> How to complete this task
The whole listing below must be printed again exactly, images excluded.
━━ Supplied data ━━
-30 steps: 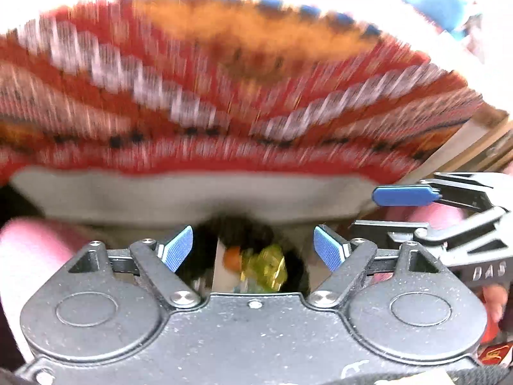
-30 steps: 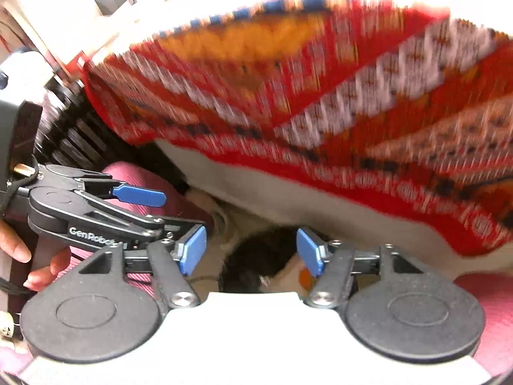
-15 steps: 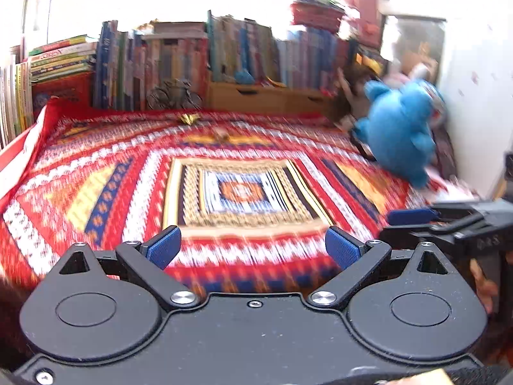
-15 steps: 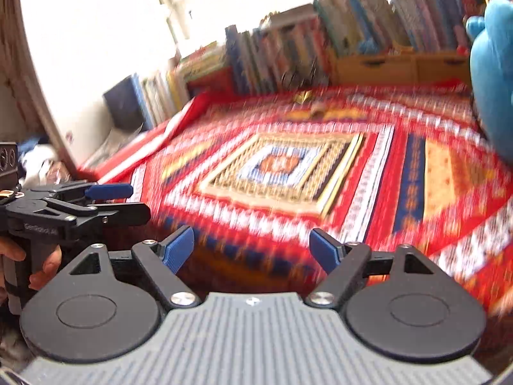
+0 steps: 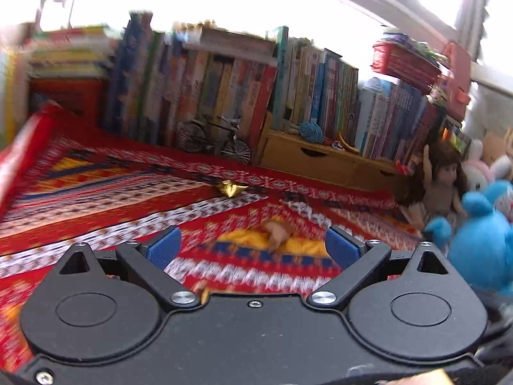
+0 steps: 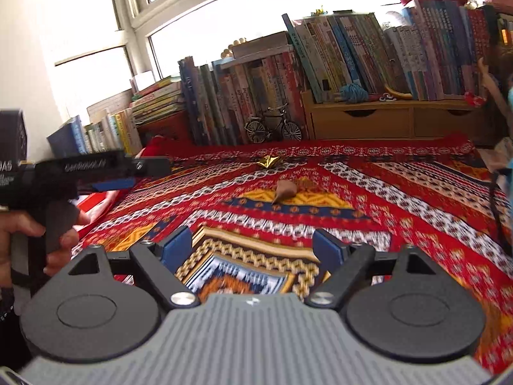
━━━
> Written response
-30 steps: 
-30 steps: 
-15 steps: 
-15 steps: 
+0 steps: 
+0 steps: 

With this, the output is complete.